[Records from a data source]
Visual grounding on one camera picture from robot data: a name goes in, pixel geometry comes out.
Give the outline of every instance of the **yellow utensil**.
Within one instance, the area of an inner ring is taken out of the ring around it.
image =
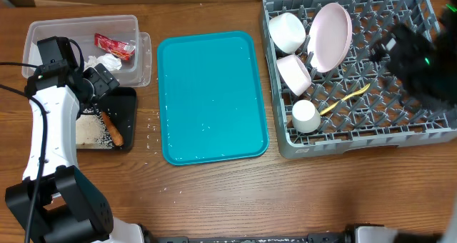
[[[370,84],[368,83],[366,86],[364,86],[364,87],[361,88],[360,90],[355,91],[354,93],[351,93],[351,94],[345,96],[344,98],[340,99],[340,100],[339,100],[338,102],[336,102],[335,104],[332,104],[332,105],[330,105],[329,107],[325,108],[324,110],[321,111],[320,115],[322,116],[322,115],[328,113],[328,111],[330,111],[330,110],[332,110],[333,108],[335,108],[335,106],[336,106],[340,101],[345,101],[345,100],[347,100],[347,99],[349,99],[349,98],[351,98],[351,97],[353,97],[353,96],[357,96],[357,95],[359,95],[359,94],[365,93],[365,91],[367,91],[369,87],[370,87]]]

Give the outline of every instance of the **gray dish rack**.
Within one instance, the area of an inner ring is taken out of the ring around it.
[[[334,70],[320,74],[310,63],[305,43],[295,53],[310,71],[312,85],[295,96],[281,80],[276,60],[288,54],[277,48],[268,32],[271,18],[284,12],[295,14],[309,33],[313,18],[328,3],[338,2],[351,15],[353,36],[344,61]],[[342,154],[364,147],[409,147],[448,142],[457,137],[457,115],[452,111],[426,111],[408,98],[400,81],[380,64],[368,60],[369,47],[395,23],[407,24],[431,41],[439,32],[430,0],[263,0],[262,42],[271,80],[273,114],[281,155],[285,158]],[[367,83],[363,96],[343,101],[321,118],[316,132],[301,134],[291,122],[292,106],[311,100],[319,111]]]

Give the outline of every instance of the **wooden table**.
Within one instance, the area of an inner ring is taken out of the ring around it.
[[[439,12],[445,0],[433,3]],[[303,235],[341,231],[355,222],[442,232],[457,192],[455,141],[297,160],[279,154],[258,25],[260,10],[258,2],[2,9],[0,60],[21,61],[29,25],[38,20],[134,14],[140,30],[151,35],[154,53],[171,36],[245,31],[256,45],[271,140],[268,151],[259,158],[232,162],[168,164],[161,154],[154,54],[151,84],[136,89],[134,148],[129,153],[78,153],[81,171],[103,192],[114,215],[142,223],[156,236]],[[13,66],[0,67],[0,82],[17,89],[26,84],[21,68]],[[4,194],[5,188],[21,181],[26,167],[31,142],[29,103],[0,91],[0,128]],[[23,229],[0,201],[0,242],[23,238]]]

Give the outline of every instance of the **red candy bar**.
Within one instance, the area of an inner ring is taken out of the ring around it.
[[[95,33],[95,45],[124,61],[128,61],[135,54],[135,46],[110,39],[98,33]]]

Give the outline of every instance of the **blue tray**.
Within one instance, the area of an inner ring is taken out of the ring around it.
[[[157,51],[162,152],[174,165],[257,157],[268,130],[252,38],[232,31]]]

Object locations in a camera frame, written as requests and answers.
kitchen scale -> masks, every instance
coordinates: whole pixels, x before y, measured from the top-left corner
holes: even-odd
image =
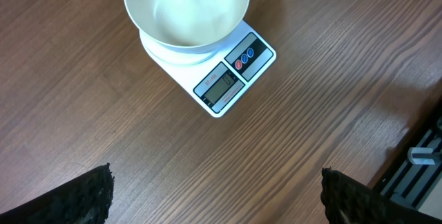
[[[276,51],[241,21],[215,50],[167,49],[140,31],[143,47],[213,117],[222,117],[276,59]]]

white scale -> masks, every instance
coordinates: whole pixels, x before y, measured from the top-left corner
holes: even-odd
[[[207,53],[169,50],[140,31],[143,47],[213,117],[222,117],[276,60],[276,51],[246,22]]]

blue button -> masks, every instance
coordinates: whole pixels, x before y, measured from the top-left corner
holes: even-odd
[[[247,57],[246,54],[242,54],[242,55],[241,55],[241,62],[242,62],[243,64],[246,64],[248,61],[249,61],[249,57]]]
[[[255,51],[252,48],[247,49],[247,55],[252,58],[255,55]]]

wooden table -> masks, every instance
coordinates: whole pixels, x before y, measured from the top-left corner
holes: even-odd
[[[144,52],[123,0],[0,0],[0,212],[109,162],[107,223],[326,223],[442,76],[442,0],[251,0],[278,52],[221,119]]]

wood grain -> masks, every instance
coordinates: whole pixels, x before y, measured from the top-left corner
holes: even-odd
[[[442,76],[442,0],[251,0],[276,63],[213,119],[123,0],[0,0],[0,212],[105,162],[107,223],[326,223],[320,168],[368,183]]]

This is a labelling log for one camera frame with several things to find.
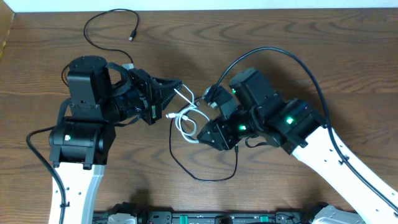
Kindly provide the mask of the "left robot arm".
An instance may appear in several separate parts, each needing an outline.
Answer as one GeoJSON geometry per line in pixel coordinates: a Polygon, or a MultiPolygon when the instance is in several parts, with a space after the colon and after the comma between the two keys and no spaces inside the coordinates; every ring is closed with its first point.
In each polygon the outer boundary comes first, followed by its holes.
{"type": "Polygon", "coordinates": [[[115,129],[139,120],[154,124],[183,82],[94,55],[68,67],[70,97],[49,135],[50,161],[61,181],[53,183],[49,222],[91,223],[115,129]]]}

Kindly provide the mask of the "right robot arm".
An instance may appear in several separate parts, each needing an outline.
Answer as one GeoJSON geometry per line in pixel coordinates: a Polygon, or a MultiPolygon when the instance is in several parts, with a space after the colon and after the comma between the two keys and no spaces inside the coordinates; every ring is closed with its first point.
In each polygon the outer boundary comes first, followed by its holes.
{"type": "Polygon", "coordinates": [[[221,114],[197,138],[219,151],[230,150],[246,137],[261,136],[267,145],[287,154],[322,176],[365,223],[397,223],[397,212],[361,180],[364,177],[397,205],[397,192],[353,154],[337,134],[329,135],[326,119],[308,102],[284,101],[255,68],[237,74],[222,86],[209,87],[203,99],[221,114]]]}

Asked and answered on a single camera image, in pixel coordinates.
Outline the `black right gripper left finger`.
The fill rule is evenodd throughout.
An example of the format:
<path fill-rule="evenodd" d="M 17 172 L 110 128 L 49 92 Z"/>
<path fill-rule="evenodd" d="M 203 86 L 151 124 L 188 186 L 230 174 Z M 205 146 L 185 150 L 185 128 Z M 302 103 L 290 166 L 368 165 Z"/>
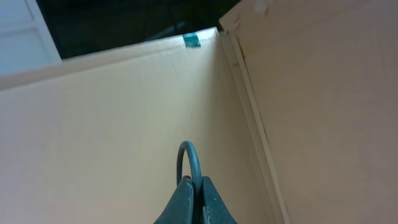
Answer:
<path fill-rule="evenodd" d="M 154 224 L 191 224 L 194 206 L 194 190 L 189 176 L 183 176 L 164 211 Z"/>

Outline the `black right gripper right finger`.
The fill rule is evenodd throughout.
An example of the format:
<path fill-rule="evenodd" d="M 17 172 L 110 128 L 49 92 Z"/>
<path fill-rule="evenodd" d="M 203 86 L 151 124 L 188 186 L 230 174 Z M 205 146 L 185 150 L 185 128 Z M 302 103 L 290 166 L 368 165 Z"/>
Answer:
<path fill-rule="evenodd" d="M 204 176 L 202 182 L 203 224 L 237 224 L 230 214 L 211 179 Z"/>

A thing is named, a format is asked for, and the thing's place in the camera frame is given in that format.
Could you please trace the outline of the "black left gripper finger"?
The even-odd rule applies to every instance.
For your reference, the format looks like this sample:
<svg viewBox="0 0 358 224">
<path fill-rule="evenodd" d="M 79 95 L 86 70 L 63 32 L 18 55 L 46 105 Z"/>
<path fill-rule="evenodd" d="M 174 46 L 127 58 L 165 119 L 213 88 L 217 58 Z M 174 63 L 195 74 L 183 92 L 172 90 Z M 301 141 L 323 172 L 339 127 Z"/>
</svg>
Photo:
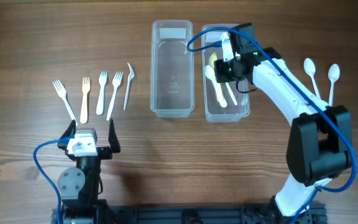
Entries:
<svg viewBox="0 0 358 224">
<path fill-rule="evenodd" d="M 67 130 L 62 134 L 61 138 L 68 138 L 75 135 L 76 132 L 76 121 L 72 120 L 67 128 Z"/>
<path fill-rule="evenodd" d="M 113 119 L 110 119 L 109 121 L 108 142 L 112 153 L 120 153 L 121 146 L 116 135 Z"/>
</svg>

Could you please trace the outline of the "yellow plastic spoon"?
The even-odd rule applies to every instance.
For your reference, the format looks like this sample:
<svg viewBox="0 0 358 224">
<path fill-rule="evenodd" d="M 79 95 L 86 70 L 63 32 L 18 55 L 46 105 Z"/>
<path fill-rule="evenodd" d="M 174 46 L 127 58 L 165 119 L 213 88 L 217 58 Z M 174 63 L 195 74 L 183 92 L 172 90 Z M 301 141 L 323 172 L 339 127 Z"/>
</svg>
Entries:
<svg viewBox="0 0 358 224">
<path fill-rule="evenodd" d="M 208 60 L 208 65 L 212 66 L 212 68 L 214 69 L 214 62 L 217 60 L 217 54 L 216 52 L 214 52 L 210 57 L 209 57 L 209 60 Z"/>
</svg>

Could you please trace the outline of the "broad white plastic spoon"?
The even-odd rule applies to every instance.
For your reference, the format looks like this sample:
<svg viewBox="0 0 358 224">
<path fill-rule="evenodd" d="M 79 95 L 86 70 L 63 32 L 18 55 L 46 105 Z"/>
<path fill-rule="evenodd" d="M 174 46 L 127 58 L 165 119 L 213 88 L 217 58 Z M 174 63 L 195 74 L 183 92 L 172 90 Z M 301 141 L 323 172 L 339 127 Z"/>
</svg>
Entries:
<svg viewBox="0 0 358 224">
<path fill-rule="evenodd" d="M 206 65 L 204 68 L 204 74 L 212 83 L 216 94 L 216 100 L 222 108 L 227 107 L 227 101 L 223 95 L 221 84 L 216 81 L 214 69 L 210 65 Z"/>
</svg>

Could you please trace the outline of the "clear bent plastic fork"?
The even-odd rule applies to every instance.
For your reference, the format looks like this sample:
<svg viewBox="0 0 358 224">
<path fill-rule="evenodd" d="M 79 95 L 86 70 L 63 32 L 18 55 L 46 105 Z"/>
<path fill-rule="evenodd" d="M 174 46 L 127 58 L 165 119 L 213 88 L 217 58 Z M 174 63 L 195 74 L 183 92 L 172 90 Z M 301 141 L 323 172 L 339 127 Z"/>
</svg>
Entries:
<svg viewBox="0 0 358 224">
<path fill-rule="evenodd" d="M 134 69 L 132 68 L 132 65 L 129 62 L 127 64 L 128 64 L 130 73 L 129 73 L 128 78 L 127 78 L 126 96 L 125 96 L 124 107 L 123 107 L 124 110 L 127 109 L 127 104 L 128 104 L 128 99 L 129 99 L 129 92 L 130 92 L 130 89 L 131 89 L 131 81 L 135 77 L 135 73 L 134 73 Z"/>
</svg>

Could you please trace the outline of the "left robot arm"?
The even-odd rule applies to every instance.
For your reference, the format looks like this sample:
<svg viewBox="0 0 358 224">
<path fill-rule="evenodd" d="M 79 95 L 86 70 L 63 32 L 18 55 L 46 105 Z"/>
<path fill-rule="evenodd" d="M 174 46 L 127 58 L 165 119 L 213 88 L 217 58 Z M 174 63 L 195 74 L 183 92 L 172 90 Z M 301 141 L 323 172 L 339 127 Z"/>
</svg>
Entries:
<svg viewBox="0 0 358 224">
<path fill-rule="evenodd" d="M 101 161 L 112 159 L 121 147 L 114 121 L 109 121 L 109 146 L 98 147 L 96 130 L 77 129 L 72 121 L 60 137 L 58 148 L 76 162 L 64 170 L 58 179 L 58 206 L 52 210 L 52 223 L 119 223 L 119 217 L 98 195 L 103 191 L 100 178 Z"/>
</svg>

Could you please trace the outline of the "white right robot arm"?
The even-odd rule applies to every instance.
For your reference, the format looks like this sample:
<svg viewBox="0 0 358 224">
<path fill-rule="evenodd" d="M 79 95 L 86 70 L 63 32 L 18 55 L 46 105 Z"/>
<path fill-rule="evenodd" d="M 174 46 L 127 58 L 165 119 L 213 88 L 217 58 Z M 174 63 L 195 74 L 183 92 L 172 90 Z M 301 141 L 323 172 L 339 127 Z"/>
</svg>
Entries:
<svg viewBox="0 0 358 224">
<path fill-rule="evenodd" d="M 286 153 L 290 171 L 272 199 L 275 219 L 293 223 L 320 191 L 347 190 L 357 175 L 350 112 L 331 106 L 299 81 L 273 48 L 262 48 L 252 24 L 220 27 L 212 43 L 224 56 L 214 61 L 218 82 L 246 80 L 264 92 L 283 113 L 291 130 Z"/>
</svg>

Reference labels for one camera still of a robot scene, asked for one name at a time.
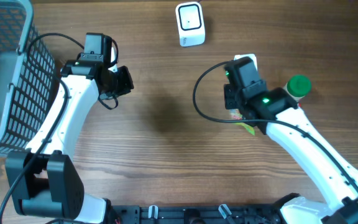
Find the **green lid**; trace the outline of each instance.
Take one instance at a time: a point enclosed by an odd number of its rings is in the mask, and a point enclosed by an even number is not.
[[[295,97],[306,96],[311,90],[311,82],[304,75],[295,75],[288,81],[287,90]]]

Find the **tabletop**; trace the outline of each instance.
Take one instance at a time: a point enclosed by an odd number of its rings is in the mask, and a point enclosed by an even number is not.
[[[87,32],[110,35],[119,66],[135,89],[106,110],[96,103],[76,145],[74,165],[87,193],[113,205],[219,205],[271,203],[291,192],[322,201],[299,165],[259,130],[203,119],[191,94],[209,67],[254,53],[270,89],[296,74],[312,82],[301,101],[318,131],[358,168],[358,1],[201,2],[205,43],[180,47],[178,1],[34,1],[41,33],[60,32],[83,43]],[[45,39],[55,60],[80,49],[59,37]],[[223,69],[200,84],[200,108],[229,118]],[[8,184],[0,158],[0,203]],[[4,223],[45,223],[16,215]]]

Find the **robotic arm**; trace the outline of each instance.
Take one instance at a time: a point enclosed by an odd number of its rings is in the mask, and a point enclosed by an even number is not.
[[[75,143],[86,115],[98,100],[116,100],[133,89],[128,69],[116,67],[111,43],[112,39],[108,36],[87,34],[85,50],[79,59],[67,61],[62,68],[62,80],[70,90],[69,102],[53,133],[52,141],[38,155],[35,166],[13,191],[12,199],[18,214],[61,218],[71,220],[70,223],[358,223],[358,191],[346,179],[346,175],[349,175],[358,187],[358,170],[315,130],[303,110],[285,90],[277,88],[268,91],[266,82],[260,79],[254,61],[249,57],[225,65],[230,83],[224,86],[226,108],[239,109],[244,119],[248,120],[243,122],[258,126],[264,134],[287,150],[317,185],[326,204],[290,194],[273,205],[266,205],[266,215],[257,215],[260,218],[255,222],[251,222],[246,213],[248,207],[242,209],[227,205],[219,208],[163,208],[161,211],[155,205],[149,209],[136,207],[128,218],[123,212],[119,213],[117,207],[113,208],[108,199],[86,194],[72,163]],[[27,145],[30,151],[11,152],[8,155],[6,172],[10,185],[41,146],[62,107],[63,96],[63,87],[60,85],[45,122]],[[276,122],[261,122],[261,119]],[[279,122],[304,130],[328,154],[304,134]],[[48,179],[34,176],[42,170],[47,171]]]

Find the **basket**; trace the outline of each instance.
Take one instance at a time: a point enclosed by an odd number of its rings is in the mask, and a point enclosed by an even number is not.
[[[53,103],[55,61],[42,41],[24,52],[39,33],[29,0],[0,0],[0,156],[23,151],[40,129]]]

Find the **wooden surface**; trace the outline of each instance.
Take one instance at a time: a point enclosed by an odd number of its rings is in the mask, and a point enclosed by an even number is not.
[[[255,53],[270,88],[295,74],[313,83],[302,107],[321,134],[358,168],[358,2],[203,1],[206,41],[182,48],[175,1],[36,4],[41,33],[84,42],[102,32],[119,44],[135,90],[114,111],[96,103],[76,145],[75,167],[85,189],[114,205],[273,202],[298,192],[322,200],[299,165],[267,136],[212,123],[193,108],[196,79],[235,54]],[[45,40],[57,60],[80,51],[67,40]],[[221,68],[200,85],[198,102],[228,118]],[[0,159],[0,203],[7,190]],[[9,202],[4,223],[45,223],[20,217]]]

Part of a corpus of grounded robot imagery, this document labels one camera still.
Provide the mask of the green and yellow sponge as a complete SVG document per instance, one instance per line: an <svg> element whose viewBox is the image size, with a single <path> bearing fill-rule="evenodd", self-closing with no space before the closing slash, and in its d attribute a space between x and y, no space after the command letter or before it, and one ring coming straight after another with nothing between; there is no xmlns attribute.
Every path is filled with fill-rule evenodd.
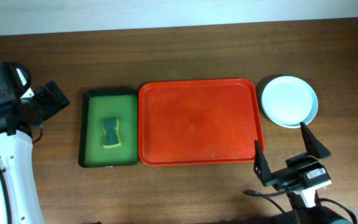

## Description of the task
The string "labels" may appear in lines of the entries above. Say how many such lines there are, as a number only.

## Written solution
2